What is stable-diffusion-image-generation?

A guide to generating images from text prompts, performing image-to-image translation, inpainting, and outpainting using HuggingFace Diffusers with Stable Diffusion models.

Which models and pipelines are supported?

Supports SD 1.5, SDXL, SD 3.0, Flux; pipelines include StableDiffusionPipeline, StableDiffusionImg2ImgPipeline, and Inpaint/Outpaint variants.

How can I optimize speed and memory usage?

Use FP16 precision, move the pipeline to CUDA, enable memory offloading (CPU offload), enable memory-efficient attention (e.g., xformers), and tune steps and guidance_scale for your hardware.

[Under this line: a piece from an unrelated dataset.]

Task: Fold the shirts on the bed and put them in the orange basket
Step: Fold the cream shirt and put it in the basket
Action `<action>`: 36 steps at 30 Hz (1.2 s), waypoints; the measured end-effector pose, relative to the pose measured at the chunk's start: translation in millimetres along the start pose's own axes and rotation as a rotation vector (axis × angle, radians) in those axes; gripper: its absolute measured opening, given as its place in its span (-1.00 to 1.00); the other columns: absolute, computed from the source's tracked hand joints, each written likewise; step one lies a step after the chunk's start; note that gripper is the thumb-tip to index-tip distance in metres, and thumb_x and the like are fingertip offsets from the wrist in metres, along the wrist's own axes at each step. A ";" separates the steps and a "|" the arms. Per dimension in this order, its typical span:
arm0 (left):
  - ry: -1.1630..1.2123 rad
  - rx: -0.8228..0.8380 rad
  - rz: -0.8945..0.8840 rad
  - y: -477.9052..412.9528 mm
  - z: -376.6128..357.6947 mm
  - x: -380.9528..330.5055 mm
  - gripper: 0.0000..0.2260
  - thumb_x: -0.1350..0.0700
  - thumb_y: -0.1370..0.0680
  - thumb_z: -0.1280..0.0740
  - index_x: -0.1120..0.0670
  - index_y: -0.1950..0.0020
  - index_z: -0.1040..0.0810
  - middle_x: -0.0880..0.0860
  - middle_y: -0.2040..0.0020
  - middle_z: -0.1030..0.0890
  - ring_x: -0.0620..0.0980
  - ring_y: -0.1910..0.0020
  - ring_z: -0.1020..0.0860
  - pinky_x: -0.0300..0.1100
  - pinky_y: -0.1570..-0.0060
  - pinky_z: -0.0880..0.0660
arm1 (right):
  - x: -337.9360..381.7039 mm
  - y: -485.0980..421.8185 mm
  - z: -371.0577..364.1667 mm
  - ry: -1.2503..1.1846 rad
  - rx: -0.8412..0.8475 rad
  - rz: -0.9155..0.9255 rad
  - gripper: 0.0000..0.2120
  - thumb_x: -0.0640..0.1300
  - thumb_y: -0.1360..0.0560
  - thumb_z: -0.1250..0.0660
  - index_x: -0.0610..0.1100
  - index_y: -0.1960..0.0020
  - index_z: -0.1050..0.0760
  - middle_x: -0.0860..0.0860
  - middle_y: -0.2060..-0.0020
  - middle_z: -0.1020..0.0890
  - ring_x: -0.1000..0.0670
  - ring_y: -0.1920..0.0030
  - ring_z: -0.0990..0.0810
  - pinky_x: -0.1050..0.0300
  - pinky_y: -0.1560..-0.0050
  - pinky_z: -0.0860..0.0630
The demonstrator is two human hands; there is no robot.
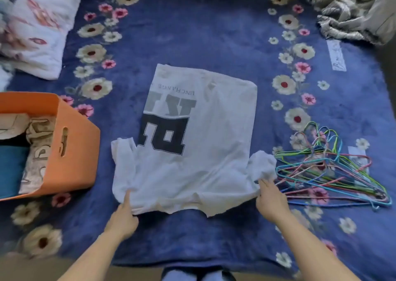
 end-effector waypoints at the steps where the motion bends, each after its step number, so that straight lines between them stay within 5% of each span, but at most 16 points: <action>1: 0.026 0.069 0.055 -4.7 -22.4 10.1 -0.24 0.17 -0.46 -0.19 -0.03 -0.55 0.17 0.16 -0.38 -0.36 0.19 -0.17 -0.45 -0.09 -0.05 -0.43 | -4.5 1.9 -26.7 -0.026 0.061 -0.030 -0.60 -0.17 -0.53 -0.15 -0.12 -0.37 -0.30 -0.03 -0.40 -0.32 -0.07 -0.40 -0.28 0.01 -0.27 -0.38; 5: -0.182 -0.092 0.127 -4.8 -52.7 -8.5 -0.34 0.12 -0.51 -0.25 0.09 -0.54 -0.01 0.26 -0.47 -0.10 0.27 -0.40 -0.14 0.06 -0.34 -0.22 | -9.0 9.1 -69.0 -0.346 0.107 -0.182 -0.74 -0.22 -0.53 -0.19 -0.20 -0.20 -0.43 -0.13 -0.16 -0.52 -0.18 -0.20 -0.47 0.10 0.06 -0.34; 8: -0.237 -0.220 -0.286 -1.0 -83.5 -51.4 -0.36 0.18 -0.38 -0.36 0.09 -0.46 -0.29 0.19 -0.43 -0.26 0.24 -0.35 -0.28 0.11 -0.30 -0.27 | -13.7 2.3 -92.9 -0.790 -0.005 -0.496 -0.68 -0.05 -0.54 -0.25 -0.27 -0.17 -0.43 -0.14 0.01 -0.55 -0.22 -0.09 -0.52 0.07 0.01 -0.40; 11: -0.373 -0.181 -0.713 -1.2 -125.7 -83.1 -0.26 0.07 -0.15 -0.41 -0.03 -0.35 -0.40 0.12 -0.30 -0.39 0.16 -0.18 -0.45 0.05 -0.08 -0.44 | -11.9 -13.2 -103.9 -1.224 -0.133 -0.761 -0.49 0.12 -0.49 -0.30 -0.37 -0.08 -0.48 -0.13 0.08 -0.57 -0.20 0.05 -0.55 -0.23 -0.09 -0.52; 14: -0.518 -0.178 -1.012 -1.1 -158.7 -111.6 -0.13 0.01 -0.03 -0.47 -0.11 -0.35 -0.38 0.11 -0.26 -0.39 0.10 -0.17 -0.36 0.01 -0.07 -0.28 | -6.3 -37.7 -102.1 -1.418 -0.161 -0.793 -0.61 0.10 -0.46 -0.36 -0.26 0.07 -0.58 -0.09 0.09 -0.62 -0.14 0.04 -0.60 -0.16 -0.11 -0.53; 16: -0.557 -0.209 -1.057 -5.9 -173.9 -125.2 -0.08 -0.04 0.00 -0.53 -0.14 -0.37 -0.37 0.10 -0.26 -0.40 0.09 -0.17 -0.37 0.03 -0.08 -0.32 | -4.6 -51.5 -96.4 -1.506 -0.160 -0.722 -0.71 0.10 -0.47 -0.37 -0.14 0.11 -0.56 -0.01 0.14 -0.63 -0.08 0.02 -0.61 -0.05 -0.10 -0.55; 21: -0.372 -0.230 -1.066 -21.0 -193.5 -145.9 -0.47 0.06 -0.13 -0.59 -0.17 -0.07 -0.60 0.00 -0.13 -0.41 0.04 -0.03 -0.37 -0.07 0.06 -0.20 | -19.5 -85.7 -77.0 -1.642 -0.242 -0.648 -0.74 0.00 -0.45 -0.41 -0.12 -0.07 -0.52 -0.03 0.03 -0.64 -0.06 0.03 -0.62 0.02 -0.06 -0.56; 24: -0.217 -0.192 -1.090 -19.8 -189.6 -142.5 -0.75 -0.01 -0.41 -0.37 -0.23 -0.06 -0.61 -0.06 -0.18 -0.41 0.02 -0.09 -0.37 -0.11 0.02 -0.18 | -38.8 -91.8 -46.9 -1.662 -0.599 -0.541 -0.87 -0.30 -0.43 -0.37 -0.13 0.06 -0.53 0.05 0.19 -0.61 0.08 0.22 -0.57 0.23 0.22 -0.53; 28: -0.137 -0.146 -1.188 7.0 -194.1 -140.0 -0.74 -0.11 -0.55 -0.19 -0.23 -0.18 -0.57 0.00 -0.30 -0.49 0.02 -0.24 -0.38 -0.09 -0.11 -0.25 | -97.6 -70.5 -22.8 -1.389 -0.978 -0.481 -0.83 -0.33 -0.44 -0.34 -0.10 0.10 -0.44 0.12 0.26 -0.51 0.32 0.39 -0.48 0.41 0.28 -0.43; 30: -0.254 -0.114 -1.226 20.5 -213.2 -139.3 -0.70 -0.12 -0.55 -0.14 -0.22 -0.20 -0.55 -0.02 -0.31 -0.51 0.00 -0.29 -0.43 -0.06 -0.20 -0.37 | -127.8 -63.0 -36.9 -1.274 -0.954 -0.559 -0.79 -0.28 -0.49 -0.33 -0.04 0.19 -0.36 0.08 0.29 -0.46 0.29 0.41 -0.46 0.45 0.29 -0.38; 33: -0.445 -0.030 -1.260 33.0 -240.3 -134.9 -0.64 -0.06 -0.43 -0.13 -0.21 -0.12 -0.61 -0.07 -0.23 -0.58 -0.07 -0.22 -0.54 -0.04 -0.11 -0.54 | -151.1 -51.7 -64.6 -1.219 -0.863 -0.640 -0.71 -0.24 -0.48 -0.35 0.04 0.24 -0.31 0.02 0.30 -0.49 0.21 0.38 -0.50 0.22 0.20 -0.47; 36: -0.075 -0.039 -1.125 37.0 -226.9 -126.7 -0.64 0.07 -0.38 -0.19 -0.09 -0.11 -0.60 -0.02 -0.17 -0.58 -0.02 -0.13 -0.53 -0.10 -0.10 -0.49 | -134.1 -24.2 -89.2 -1.055 -0.756 -0.648 -0.79 -0.26 -0.46 -0.32 -0.02 0.24 -0.38 0.01 0.35 -0.48 0.30 0.46 -0.46 0.14 0.21 -0.41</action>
Point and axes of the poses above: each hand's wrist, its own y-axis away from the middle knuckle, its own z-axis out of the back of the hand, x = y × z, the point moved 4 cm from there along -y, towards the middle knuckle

stable-diffusion-image-generation

Scanned

Image Generation Stable Diffusion Diffusers Text-to-Image Multimodal Computer Vision

npx machina-cli add skill Orchestra-Research/AI-Research-SKILLs/stable-diffusion --openclaw

Files (1)

SKILL.md

12.7 KB

Stable Diffusion Image Generation

Comprehensive guide to generating images with Stable Diffusion using the HuggingFace Diffusers library.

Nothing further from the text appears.